## ABOUT THIS TASK:
What is needed is the number of lines in the data below that include "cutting", stated by itself.

◆ ◆ ◆ ◆ ◆

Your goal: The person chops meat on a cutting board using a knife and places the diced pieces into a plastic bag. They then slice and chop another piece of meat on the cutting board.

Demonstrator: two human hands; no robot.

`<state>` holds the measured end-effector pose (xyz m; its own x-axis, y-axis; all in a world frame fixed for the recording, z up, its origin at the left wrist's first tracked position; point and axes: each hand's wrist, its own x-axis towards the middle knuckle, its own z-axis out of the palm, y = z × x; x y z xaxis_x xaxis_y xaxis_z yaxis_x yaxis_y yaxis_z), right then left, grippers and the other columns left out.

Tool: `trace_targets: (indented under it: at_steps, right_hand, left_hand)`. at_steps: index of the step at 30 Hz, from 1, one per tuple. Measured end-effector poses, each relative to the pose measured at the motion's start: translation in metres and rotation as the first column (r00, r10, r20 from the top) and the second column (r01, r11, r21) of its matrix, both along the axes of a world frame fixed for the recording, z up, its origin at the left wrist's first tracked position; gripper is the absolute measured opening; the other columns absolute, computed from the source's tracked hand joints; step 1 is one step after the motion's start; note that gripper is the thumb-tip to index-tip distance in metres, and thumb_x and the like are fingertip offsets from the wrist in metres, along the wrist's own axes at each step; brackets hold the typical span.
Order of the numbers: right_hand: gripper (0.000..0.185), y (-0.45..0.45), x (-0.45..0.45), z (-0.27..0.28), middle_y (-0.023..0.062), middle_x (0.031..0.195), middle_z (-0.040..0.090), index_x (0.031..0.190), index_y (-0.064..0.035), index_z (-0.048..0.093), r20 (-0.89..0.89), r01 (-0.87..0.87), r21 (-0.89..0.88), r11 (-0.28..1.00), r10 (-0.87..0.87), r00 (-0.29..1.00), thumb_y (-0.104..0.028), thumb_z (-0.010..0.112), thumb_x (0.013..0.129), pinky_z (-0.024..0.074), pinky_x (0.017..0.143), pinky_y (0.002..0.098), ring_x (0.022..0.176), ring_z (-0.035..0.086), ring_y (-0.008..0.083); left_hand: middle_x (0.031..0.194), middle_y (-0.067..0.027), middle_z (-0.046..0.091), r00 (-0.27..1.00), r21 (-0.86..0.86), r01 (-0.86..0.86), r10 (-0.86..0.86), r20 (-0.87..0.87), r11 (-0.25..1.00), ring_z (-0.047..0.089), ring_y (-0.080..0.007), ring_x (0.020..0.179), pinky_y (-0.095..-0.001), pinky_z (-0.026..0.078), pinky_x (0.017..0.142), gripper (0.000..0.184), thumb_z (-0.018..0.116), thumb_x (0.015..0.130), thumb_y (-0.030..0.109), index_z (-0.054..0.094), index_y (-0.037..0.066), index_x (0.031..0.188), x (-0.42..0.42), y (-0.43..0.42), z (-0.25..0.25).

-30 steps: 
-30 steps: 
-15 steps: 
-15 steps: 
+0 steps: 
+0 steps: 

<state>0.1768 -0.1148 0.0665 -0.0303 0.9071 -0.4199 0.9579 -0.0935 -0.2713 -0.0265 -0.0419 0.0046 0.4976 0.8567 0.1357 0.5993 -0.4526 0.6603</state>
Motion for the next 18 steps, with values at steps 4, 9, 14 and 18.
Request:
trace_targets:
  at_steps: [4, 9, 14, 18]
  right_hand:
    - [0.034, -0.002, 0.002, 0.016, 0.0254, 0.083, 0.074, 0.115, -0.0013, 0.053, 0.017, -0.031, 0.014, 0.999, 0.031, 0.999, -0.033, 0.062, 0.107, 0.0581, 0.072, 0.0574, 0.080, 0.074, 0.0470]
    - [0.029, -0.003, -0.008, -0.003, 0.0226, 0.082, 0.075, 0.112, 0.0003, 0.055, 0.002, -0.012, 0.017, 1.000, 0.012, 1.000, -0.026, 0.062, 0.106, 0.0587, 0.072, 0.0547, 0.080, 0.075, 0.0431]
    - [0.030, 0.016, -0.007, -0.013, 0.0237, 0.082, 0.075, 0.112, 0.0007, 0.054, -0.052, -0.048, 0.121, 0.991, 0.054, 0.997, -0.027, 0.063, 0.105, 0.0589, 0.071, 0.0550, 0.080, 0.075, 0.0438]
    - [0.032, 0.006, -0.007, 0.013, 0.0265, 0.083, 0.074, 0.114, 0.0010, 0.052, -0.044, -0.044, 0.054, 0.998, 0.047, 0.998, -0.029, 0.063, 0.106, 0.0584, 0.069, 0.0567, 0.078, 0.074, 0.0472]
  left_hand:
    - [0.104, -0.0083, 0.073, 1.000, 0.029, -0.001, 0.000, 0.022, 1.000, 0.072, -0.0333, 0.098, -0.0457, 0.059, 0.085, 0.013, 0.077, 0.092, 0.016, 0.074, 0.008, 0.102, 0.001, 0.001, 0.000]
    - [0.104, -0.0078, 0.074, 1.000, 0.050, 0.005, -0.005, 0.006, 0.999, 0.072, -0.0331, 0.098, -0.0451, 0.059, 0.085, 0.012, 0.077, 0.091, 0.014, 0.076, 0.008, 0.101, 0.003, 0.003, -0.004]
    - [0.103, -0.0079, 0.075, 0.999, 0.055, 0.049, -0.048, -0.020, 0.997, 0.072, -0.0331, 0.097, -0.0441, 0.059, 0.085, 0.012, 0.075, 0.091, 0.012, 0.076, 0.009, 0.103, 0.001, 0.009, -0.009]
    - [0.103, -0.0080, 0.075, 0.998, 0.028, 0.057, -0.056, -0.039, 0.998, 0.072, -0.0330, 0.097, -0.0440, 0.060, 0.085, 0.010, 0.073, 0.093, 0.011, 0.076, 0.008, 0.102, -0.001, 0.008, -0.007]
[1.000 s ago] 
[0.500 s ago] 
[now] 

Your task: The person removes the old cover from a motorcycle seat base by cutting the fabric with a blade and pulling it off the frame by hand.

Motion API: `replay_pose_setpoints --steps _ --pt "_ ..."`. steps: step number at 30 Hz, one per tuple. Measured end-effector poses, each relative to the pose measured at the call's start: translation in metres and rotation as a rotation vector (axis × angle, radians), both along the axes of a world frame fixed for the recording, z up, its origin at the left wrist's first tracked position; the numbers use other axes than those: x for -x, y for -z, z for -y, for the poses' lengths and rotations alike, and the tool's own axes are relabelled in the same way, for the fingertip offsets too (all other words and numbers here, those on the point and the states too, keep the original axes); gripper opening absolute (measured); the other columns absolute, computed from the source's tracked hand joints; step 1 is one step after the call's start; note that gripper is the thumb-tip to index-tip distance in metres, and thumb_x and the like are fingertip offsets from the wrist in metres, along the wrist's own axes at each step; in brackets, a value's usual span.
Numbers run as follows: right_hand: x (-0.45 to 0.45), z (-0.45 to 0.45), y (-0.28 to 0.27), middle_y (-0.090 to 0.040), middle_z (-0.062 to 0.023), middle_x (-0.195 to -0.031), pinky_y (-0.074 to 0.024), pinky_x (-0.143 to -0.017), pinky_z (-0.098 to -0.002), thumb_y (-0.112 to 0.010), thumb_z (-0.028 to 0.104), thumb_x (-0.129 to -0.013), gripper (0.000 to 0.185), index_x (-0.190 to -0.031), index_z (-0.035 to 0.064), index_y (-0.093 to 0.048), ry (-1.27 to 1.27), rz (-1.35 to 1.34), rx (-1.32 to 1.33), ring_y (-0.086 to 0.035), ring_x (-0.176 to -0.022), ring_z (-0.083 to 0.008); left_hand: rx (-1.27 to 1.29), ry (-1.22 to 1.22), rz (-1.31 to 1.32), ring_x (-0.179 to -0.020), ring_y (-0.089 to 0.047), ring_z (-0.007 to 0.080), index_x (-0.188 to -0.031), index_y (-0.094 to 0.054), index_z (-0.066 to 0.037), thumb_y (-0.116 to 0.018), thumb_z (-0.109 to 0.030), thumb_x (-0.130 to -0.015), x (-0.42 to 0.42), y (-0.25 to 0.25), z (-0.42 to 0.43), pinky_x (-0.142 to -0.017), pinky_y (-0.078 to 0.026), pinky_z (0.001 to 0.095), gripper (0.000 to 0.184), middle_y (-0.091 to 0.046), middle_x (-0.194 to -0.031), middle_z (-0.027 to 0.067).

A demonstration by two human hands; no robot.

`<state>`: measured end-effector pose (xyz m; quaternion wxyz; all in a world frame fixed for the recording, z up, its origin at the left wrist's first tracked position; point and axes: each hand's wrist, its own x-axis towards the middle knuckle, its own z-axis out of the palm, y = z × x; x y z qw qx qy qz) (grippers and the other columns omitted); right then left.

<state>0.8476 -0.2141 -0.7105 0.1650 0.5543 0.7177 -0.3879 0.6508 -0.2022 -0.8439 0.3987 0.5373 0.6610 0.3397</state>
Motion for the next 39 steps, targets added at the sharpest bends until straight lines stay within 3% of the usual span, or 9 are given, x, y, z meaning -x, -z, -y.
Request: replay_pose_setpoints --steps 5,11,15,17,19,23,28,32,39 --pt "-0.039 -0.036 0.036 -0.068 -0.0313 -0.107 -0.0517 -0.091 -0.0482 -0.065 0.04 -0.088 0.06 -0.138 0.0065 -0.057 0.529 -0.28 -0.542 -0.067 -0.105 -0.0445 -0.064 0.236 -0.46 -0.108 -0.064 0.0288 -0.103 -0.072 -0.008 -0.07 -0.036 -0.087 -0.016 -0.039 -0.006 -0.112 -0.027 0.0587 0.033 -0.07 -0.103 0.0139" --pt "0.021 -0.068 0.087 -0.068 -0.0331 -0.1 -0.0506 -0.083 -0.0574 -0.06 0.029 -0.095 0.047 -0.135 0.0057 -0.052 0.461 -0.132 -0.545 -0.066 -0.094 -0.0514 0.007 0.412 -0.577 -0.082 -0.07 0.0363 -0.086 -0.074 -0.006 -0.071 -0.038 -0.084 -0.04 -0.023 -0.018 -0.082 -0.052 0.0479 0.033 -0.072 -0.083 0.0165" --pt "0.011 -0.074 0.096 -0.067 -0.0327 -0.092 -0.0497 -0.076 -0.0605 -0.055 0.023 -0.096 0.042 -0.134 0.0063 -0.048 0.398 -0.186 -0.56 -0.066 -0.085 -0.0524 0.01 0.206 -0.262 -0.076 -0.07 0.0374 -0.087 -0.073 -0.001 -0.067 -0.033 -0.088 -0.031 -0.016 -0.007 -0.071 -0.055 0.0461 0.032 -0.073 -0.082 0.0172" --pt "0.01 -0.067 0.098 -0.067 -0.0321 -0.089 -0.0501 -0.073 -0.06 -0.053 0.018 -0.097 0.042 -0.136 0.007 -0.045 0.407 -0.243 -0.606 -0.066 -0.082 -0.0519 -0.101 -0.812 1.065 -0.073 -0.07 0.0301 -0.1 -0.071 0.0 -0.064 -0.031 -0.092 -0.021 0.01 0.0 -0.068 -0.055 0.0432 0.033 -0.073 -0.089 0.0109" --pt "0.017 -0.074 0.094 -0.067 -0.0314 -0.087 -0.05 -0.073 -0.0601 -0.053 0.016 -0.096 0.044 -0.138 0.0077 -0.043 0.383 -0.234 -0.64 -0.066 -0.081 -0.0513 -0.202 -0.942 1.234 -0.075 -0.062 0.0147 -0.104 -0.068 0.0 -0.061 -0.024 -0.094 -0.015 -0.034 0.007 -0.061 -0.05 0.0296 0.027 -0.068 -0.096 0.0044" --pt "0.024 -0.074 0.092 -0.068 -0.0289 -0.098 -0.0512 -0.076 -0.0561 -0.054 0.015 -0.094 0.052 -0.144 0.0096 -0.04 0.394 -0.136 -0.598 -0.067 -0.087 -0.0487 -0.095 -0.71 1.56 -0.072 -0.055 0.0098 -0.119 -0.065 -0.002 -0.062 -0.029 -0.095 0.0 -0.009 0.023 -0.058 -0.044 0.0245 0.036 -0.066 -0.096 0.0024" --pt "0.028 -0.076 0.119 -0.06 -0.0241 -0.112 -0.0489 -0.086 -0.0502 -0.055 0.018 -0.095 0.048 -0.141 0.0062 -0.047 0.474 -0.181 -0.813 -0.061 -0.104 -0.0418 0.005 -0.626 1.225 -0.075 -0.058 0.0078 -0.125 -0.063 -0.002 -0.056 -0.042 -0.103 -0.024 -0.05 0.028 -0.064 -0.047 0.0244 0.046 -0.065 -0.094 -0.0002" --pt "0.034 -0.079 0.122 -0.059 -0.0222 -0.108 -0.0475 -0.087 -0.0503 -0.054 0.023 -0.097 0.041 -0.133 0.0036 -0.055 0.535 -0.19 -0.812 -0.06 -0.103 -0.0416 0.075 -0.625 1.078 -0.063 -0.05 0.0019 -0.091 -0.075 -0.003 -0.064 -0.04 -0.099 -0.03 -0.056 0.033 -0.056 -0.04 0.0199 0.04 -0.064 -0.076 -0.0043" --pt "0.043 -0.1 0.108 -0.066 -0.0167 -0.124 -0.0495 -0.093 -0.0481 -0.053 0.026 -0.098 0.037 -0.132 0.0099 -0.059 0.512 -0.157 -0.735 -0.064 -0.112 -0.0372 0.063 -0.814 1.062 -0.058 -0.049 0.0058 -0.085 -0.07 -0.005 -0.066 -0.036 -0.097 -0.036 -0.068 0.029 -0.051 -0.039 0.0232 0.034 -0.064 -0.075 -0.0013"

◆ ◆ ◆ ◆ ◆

## SOLUTION:
2